Lula came back with a bucket of chicken parts and a bucket of biscuits.
“It’s good to see Stephanie getting out after her traumatic day yesterday,” Lula said. “Everything happened to Stephanie yesterday. First off, she wasn’t watching where she was going, and she got hit by a van.”
“I was watching,” I said. “And it wasn’t just any old van. It was Stanley Pooka’s van. I saw him drive by and I went to look for him. He must have pulled into a driveway or, for all I know, he could have been in someone’s backyard. Anyway I went to cross the street and he came roaring out and ran me down.”

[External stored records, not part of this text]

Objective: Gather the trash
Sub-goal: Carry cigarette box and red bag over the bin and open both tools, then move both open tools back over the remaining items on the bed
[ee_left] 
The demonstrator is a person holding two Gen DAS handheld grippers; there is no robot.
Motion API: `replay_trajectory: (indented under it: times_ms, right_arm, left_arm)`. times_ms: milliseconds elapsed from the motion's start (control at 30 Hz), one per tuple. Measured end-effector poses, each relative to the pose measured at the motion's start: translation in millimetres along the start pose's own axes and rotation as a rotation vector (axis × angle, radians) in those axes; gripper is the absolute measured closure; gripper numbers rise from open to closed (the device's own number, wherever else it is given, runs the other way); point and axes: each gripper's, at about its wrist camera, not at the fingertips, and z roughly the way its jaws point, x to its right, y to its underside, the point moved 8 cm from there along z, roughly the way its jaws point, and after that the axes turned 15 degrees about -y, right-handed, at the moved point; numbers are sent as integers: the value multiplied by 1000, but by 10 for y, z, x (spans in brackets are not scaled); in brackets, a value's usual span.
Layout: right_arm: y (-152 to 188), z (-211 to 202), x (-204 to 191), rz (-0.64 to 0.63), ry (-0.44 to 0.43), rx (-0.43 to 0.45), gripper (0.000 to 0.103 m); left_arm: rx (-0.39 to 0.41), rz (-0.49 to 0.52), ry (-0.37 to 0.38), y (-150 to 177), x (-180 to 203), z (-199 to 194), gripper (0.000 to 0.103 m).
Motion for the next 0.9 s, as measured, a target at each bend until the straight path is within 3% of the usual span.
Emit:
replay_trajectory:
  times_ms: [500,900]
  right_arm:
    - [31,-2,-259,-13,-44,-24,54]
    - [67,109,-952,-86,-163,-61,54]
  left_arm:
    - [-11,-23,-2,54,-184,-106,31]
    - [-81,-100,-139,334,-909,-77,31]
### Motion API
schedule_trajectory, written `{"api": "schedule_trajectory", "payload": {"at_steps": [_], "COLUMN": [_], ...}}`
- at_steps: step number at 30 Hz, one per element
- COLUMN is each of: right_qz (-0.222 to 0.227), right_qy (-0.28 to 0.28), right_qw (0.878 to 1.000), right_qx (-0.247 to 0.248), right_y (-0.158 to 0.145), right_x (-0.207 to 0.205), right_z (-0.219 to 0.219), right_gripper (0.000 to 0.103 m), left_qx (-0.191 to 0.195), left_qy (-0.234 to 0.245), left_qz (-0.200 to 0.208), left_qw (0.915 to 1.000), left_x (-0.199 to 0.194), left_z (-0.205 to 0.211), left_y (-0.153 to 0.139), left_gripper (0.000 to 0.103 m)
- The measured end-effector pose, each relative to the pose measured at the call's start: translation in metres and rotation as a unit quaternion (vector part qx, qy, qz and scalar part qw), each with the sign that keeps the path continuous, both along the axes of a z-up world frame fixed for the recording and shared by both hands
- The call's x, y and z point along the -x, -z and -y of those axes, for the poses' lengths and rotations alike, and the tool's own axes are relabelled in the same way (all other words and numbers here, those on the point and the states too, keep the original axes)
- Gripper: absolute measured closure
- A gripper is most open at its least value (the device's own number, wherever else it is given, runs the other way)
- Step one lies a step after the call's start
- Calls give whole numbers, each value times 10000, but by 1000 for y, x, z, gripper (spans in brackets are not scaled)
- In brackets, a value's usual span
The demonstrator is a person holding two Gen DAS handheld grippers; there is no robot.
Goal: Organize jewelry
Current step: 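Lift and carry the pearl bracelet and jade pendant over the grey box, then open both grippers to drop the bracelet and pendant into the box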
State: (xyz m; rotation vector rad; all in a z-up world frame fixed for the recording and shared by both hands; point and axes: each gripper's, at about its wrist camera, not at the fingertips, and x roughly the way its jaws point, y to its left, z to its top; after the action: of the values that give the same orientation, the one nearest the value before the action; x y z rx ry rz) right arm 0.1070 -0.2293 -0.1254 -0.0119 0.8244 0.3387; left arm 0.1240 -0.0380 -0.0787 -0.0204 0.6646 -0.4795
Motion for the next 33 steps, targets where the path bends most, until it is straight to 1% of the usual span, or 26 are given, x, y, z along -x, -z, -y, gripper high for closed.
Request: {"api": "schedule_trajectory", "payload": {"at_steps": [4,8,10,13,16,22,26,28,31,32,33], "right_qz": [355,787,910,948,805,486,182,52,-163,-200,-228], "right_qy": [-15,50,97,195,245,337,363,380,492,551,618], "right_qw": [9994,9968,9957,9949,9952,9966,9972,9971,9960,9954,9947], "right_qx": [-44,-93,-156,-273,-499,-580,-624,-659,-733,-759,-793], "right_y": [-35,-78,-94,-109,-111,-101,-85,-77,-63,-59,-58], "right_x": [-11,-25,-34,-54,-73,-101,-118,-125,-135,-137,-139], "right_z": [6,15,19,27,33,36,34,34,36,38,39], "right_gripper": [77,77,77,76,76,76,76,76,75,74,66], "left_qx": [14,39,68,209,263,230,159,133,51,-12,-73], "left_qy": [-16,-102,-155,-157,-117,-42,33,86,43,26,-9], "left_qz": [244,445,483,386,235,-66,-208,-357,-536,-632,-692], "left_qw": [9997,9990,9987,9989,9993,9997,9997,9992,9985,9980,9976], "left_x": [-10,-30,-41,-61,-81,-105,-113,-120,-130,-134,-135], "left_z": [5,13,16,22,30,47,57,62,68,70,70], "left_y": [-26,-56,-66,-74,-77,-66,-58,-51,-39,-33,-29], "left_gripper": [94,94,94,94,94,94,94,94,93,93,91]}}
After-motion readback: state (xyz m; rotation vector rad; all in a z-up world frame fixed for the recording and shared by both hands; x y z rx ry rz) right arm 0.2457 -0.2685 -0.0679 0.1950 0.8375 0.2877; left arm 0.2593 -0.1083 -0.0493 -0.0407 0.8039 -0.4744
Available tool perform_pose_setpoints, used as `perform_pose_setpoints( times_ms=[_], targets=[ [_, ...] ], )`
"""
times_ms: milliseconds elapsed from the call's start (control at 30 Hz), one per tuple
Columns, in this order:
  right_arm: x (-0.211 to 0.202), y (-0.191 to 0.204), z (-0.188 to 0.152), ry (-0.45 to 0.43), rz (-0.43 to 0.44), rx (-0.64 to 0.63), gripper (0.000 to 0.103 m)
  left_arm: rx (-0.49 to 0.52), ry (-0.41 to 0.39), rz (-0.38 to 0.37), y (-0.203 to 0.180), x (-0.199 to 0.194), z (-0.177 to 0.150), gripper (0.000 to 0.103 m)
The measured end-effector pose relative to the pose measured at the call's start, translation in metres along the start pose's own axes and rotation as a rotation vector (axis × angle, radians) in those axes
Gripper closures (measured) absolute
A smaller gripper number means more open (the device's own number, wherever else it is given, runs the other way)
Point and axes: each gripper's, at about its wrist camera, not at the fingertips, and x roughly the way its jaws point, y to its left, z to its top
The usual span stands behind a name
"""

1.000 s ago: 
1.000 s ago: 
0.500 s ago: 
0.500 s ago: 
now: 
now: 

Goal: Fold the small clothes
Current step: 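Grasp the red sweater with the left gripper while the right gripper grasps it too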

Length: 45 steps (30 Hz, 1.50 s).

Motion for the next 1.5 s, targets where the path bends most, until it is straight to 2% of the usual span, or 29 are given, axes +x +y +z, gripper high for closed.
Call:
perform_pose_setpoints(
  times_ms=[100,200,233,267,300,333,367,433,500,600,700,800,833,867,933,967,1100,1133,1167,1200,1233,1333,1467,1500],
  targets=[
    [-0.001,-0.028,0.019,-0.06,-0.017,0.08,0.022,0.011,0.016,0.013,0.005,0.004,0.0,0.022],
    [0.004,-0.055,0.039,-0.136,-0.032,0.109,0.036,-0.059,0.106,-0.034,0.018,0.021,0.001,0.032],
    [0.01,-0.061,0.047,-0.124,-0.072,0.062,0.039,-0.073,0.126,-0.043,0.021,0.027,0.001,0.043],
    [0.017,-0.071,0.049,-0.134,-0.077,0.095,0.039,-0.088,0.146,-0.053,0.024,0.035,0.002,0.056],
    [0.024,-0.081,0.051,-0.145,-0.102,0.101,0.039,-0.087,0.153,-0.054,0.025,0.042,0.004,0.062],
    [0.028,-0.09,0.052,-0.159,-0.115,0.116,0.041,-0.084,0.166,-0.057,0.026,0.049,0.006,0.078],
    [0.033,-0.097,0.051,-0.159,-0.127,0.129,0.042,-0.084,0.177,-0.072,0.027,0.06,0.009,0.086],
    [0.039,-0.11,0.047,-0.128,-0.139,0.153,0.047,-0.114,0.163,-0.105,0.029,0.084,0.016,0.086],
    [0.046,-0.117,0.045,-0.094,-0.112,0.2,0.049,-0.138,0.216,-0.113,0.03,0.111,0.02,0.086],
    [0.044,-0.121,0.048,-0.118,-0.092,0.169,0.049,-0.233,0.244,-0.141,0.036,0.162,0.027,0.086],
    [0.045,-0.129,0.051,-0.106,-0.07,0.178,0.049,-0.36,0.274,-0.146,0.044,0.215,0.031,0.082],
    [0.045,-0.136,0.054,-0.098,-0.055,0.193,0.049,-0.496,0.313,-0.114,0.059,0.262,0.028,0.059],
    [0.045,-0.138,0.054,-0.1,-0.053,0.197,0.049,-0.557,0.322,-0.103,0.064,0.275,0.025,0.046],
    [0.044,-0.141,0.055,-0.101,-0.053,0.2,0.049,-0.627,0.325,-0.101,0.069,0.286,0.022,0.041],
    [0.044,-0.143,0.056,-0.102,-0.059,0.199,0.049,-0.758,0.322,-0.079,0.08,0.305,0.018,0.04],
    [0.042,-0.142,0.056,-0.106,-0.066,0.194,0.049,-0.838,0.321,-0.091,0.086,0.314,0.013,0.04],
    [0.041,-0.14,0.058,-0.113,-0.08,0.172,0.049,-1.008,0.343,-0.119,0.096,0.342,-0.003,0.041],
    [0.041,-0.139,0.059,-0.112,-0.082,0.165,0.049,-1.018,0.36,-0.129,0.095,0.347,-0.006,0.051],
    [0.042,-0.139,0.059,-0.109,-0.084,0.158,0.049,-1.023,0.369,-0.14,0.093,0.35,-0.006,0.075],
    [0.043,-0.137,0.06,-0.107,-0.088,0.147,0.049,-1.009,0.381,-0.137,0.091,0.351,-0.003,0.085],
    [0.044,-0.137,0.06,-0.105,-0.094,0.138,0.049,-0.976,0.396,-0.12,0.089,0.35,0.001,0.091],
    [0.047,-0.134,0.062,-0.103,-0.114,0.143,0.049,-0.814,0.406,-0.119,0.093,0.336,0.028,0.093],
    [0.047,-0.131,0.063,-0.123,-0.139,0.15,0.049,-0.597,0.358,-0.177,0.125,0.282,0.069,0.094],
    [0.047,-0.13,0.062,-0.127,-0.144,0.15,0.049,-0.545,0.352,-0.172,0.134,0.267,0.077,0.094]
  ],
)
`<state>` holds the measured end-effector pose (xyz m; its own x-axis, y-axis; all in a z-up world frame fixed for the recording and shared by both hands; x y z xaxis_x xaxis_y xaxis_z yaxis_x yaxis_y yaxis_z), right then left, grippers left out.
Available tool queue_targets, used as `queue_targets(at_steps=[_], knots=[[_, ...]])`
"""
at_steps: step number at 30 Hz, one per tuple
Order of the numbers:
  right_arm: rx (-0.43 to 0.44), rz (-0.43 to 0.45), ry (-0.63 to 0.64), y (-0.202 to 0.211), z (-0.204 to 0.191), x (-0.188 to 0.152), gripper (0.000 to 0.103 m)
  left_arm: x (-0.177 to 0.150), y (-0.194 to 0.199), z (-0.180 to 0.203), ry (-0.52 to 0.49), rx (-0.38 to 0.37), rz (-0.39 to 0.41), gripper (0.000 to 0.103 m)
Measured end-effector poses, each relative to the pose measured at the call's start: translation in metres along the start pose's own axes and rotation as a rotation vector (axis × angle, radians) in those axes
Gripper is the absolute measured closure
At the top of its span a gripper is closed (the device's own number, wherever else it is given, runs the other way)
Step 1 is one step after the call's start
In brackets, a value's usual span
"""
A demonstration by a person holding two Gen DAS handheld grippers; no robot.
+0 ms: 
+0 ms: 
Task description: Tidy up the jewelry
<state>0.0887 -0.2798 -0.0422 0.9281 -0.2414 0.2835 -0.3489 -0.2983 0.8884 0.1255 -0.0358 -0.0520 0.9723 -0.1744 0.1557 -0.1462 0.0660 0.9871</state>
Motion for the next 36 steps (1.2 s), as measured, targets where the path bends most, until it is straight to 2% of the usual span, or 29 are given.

“Who’s Stanley Pooka?” my mother asked.
“He’s an idiot college professor at Kiltman,” Lula said. “He was building fireworks in one of the fraternities there, so he could fill them with bubonic plague–infected fleas and shoot them off over the campus. Then the fleas would jump on people and give them bubonic plague and everyone would die.” Lula buttered a biscuit. “Actually everyone might not die. Some people might just have their fingers and toes and dicks drop off.”
“How would a man tinkle if his dick dropped off?” Grandma asked.
“It would be a problem,” Lula said. “I guess he could tinkle like a lady.”
My mother was speechless. She had her fork halfway to her mouth, and she was frozen.
“Wait a minute,” my mother finally said. “This man, Stanley Pooka, intentionally hit you with his van?”
“He sort of clipped me with his right front quarter panel,” I said. “It wasn’t a direct hit.”
“And that’s how you got all these scrapes and cuts?” she asked.
“That wasn’t even the worst of it,” Lula said. “He kidnapped her and took her to a house where he kept his fleas. He had another guy there, too, and he was sucking the blood out of him to give to the fleas.”
“He wasn’t sucking the blood out,” I said. “He was using a syringe.”
This wasn’t going well. I’d wanted to take my mom to lunch to get her calmed down. I’d wanted to give her the facts so she wasn’t upset by exaggerated rumors.
“Let’s talk about something else,” I said. “I’d like to relax and enjoy my lunch.”
“No,” my mother said. “I want to hear about this. What happened to the man who was giving his blood to the fleas?”
“His name is Becker,” Lula said. “He’s a college student, and Pooka kidnapped him, too. And when Stephanie got there she rescued Becker and then Ranger rescued her.”
My mother was holding her fork so tight her knuckles were white, and her eyes were scary looking. “What happened to Pooka?” she asked.
“He got away,” Lula said. “Everybody’s looking for him, and I don’t know how anyone can miss his beat-up white van. I bet you anything he’s riding around distributing his plague fleas, right under the nose of the FBI. He’s like the invisible man.”